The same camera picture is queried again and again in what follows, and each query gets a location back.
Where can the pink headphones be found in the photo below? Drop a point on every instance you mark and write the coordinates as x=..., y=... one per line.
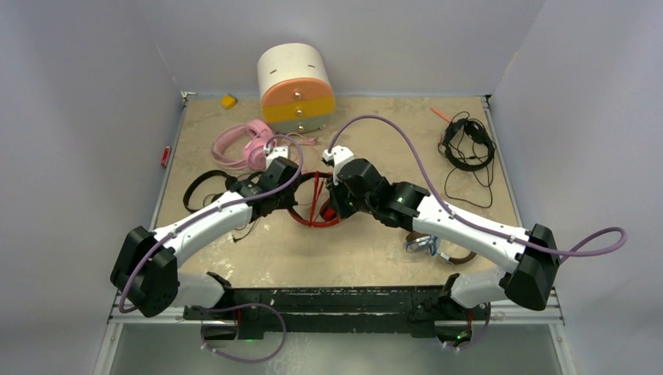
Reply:
x=257, y=135

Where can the small red clip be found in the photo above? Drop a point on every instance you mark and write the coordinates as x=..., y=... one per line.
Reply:
x=165, y=158

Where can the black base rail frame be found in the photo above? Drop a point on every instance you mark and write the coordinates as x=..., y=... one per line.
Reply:
x=415, y=310

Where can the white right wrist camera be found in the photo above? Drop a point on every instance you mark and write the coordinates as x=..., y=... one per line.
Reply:
x=337, y=158

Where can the red black headphones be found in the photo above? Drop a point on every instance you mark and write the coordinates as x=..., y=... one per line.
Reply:
x=320, y=214

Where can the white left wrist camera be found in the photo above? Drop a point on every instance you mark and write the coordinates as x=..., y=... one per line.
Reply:
x=273, y=152

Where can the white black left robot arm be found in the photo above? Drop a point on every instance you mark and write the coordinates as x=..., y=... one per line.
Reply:
x=146, y=269

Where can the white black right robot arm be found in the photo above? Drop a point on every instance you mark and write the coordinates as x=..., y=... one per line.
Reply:
x=521, y=274

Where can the small yellow block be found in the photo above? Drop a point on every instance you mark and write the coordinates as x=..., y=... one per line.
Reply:
x=228, y=101

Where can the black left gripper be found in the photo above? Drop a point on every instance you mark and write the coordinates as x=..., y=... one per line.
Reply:
x=289, y=201

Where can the orange pencil stick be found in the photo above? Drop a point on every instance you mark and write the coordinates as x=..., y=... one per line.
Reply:
x=440, y=114

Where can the brown leather silver headphones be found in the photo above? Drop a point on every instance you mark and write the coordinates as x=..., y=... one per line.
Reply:
x=453, y=258

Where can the cream orange yellow drawer box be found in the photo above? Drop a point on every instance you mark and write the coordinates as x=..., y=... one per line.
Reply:
x=295, y=93

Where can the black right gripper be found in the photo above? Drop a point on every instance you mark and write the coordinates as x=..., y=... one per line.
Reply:
x=342, y=211

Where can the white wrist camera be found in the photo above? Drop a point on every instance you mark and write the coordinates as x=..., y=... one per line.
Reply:
x=337, y=158
x=273, y=152

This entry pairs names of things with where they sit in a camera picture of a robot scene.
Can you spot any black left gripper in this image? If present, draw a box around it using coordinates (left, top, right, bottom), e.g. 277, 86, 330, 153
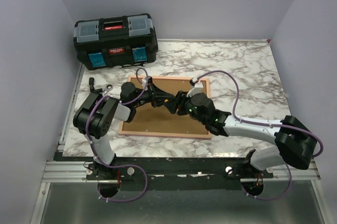
132, 83, 174, 108

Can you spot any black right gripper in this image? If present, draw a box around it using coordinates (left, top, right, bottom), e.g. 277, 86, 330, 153
164, 90, 207, 125

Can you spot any pink picture frame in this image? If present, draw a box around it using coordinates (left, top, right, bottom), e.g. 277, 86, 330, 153
118, 76, 212, 140

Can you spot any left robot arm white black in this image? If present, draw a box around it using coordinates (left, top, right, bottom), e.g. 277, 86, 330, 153
73, 78, 179, 179

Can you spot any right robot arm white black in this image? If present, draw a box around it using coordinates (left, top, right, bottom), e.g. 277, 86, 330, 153
164, 92, 317, 178

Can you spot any silver ratchet wrench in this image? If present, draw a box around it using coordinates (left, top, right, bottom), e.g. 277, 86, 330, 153
102, 84, 113, 96

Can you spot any black plastic toolbox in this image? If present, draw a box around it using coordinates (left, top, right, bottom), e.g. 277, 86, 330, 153
73, 13, 158, 71

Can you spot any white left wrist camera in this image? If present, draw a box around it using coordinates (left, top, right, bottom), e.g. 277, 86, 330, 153
141, 76, 152, 84

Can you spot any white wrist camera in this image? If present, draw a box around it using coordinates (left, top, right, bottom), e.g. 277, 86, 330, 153
141, 76, 152, 84
186, 77, 203, 98

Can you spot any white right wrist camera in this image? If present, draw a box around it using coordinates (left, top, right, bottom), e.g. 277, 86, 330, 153
186, 77, 203, 98

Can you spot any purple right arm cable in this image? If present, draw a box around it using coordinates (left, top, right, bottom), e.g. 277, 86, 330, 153
190, 70, 324, 200

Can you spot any black mounting base plate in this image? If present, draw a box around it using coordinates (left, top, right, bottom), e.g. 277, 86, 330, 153
86, 157, 273, 191

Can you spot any black T-handle tool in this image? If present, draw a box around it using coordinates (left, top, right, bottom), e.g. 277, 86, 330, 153
88, 77, 103, 93

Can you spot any aluminium rail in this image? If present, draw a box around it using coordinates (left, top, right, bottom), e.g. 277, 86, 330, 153
42, 160, 92, 182

◆ ◆ ◆ ◆

Leave the pictures out and print the records above exactly as they stand.

Completed exercise |
The same camera picture is queried again and again in what follows, and each query gets a location back.
Where can the pink headphones be found in the photo below? Drop a point on every instance you mark and write the coordinates as x=..., y=... one per line.
Reply:
x=257, y=135

Where can the small red clip be found in the photo above? Drop a point on every instance you mark and write the coordinates as x=..., y=... one per line.
Reply:
x=165, y=158

Where can the black base rail frame be found in the photo above? Drop a point on every instance you mark and write the coordinates as x=..., y=... one per line.
Reply:
x=415, y=310

Where can the white right wrist camera be found in the photo above? Drop a point on every instance you mark and write the coordinates as x=..., y=... one per line.
Reply:
x=337, y=158

Where can the red black headphones be found in the photo above? Drop a point on every instance you mark and write the coordinates as x=..., y=... one per line.
Reply:
x=320, y=214

Where can the white left wrist camera be found in the photo above? Drop a point on every instance you mark and write the coordinates as x=..., y=... one per line.
Reply:
x=273, y=152

Where can the white black left robot arm be found in the photo above? Drop a point on every instance you mark and write the coordinates as x=..., y=... one per line.
Reply:
x=146, y=269

Where can the white black right robot arm be found in the photo above? Drop a point on every instance you mark and write the coordinates as x=..., y=... one per line.
Reply:
x=521, y=274

Where can the small yellow block be found in the photo above? Drop a point on every instance you mark and write the coordinates as x=..., y=... one per line.
Reply:
x=228, y=101

Where can the black left gripper be found in the photo above? Drop a point on every instance you mark and write the coordinates as x=..., y=... one per line.
Reply:
x=289, y=201

Where can the orange pencil stick be found in the photo above? Drop a point on every instance you mark and write the coordinates as x=..., y=... one per line.
Reply:
x=440, y=114

Where can the brown leather silver headphones be found in the photo above? Drop a point on every instance you mark and write the coordinates as x=..., y=... one per line.
Reply:
x=453, y=258

Where can the cream orange yellow drawer box be found in the photo above? Drop a point on every instance you mark and write the coordinates as x=..., y=... one per line.
Reply:
x=295, y=93

Where can the black right gripper be found in the photo above? Drop a point on every instance you mark and write the coordinates as x=..., y=... one per line.
Reply:
x=342, y=211

Where can the white wrist camera be found in the photo above? Drop a point on every instance you mark and write the coordinates as x=..., y=... one per line.
Reply:
x=337, y=158
x=273, y=152

This entry pairs names of things with where they sit in a camera picture of a robot scene.
Can you spot any black left gripper in this image? If present, draw a box around it using coordinates (left, top, right, bottom), e.g. 277, 86, 330, 153
132, 83, 174, 108

Can you spot any black right gripper in this image? If present, draw a box around it using coordinates (left, top, right, bottom), e.g. 277, 86, 330, 153
164, 90, 207, 125

Can you spot any pink picture frame in this image? If present, draw a box around it using coordinates (left, top, right, bottom), e.g. 277, 86, 330, 153
118, 76, 212, 140

Can you spot any left robot arm white black in this image? If present, draw a box around it using coordinates (left, top, right, bottom), e.g. 277, 86, 330, 153
73, 78, 179, 179

Can you spot any right robot arm white black in this image? If present, draw a box around it using coordinates (left, top, right, bottom), e.g. 277, 86, 330, 153
164, 92, 317, 178

Can you spot any silver ratchet wrench in this image? If present, draw a box around it using coordinates (left, top, right, bottom), e.g. 277, 86, 330, 153
102, 84, 113, 96

Can you spot any black plastic toolbox in this image? If present, draw a box around it using coordinates (left, top, right, bottom), e.g. 277, 86, 330, 153
73, 13, 158, 71

Can you spot any white left wrist camera in this image? If present, draw a box around it using coordinates (left, top, right, bottom), e.g. 277, 86, 330, 153
141, 76, 152, 84

Can you spot any white wrist camera in this image? If present, draw a box around it using coordinates (left, top, right, bottom), e.g. 277, 86, 330, 153
141, 76, 152, 84
186, 77, 203, 98

Can you spot any white right wrist camera in this image? If present, draw a box around it using coordinates (left, top, right, bottom), e.g. 277, 86, 330, 153
186, 77, 203, 98

Can you spot any purple right arm cable in this image? If present, draw a box around it using coordinates (left, top, right, bottom), e.g. 277, 86, 330, 153
190, 70, 324, 200

Can you spot any black mounting base plate in this image? If present, draw a box around it using coordinates (left, top, right, bottom), e.g. 277, 86, 330, 153
86, 157, 273, 191

Can you spot any black T-handle tool in this image? If present, draw a box around it using coordinates (left, top, right, bottom), e.g. 277, 86, 330, 153
88, 77, 103, 93

Can you spot any aluminium rail in this image? If present, draw a box around it using coordinates (left, top, right, bottom), e.g. 277, 86, 330, 153
42, 160, 92, 182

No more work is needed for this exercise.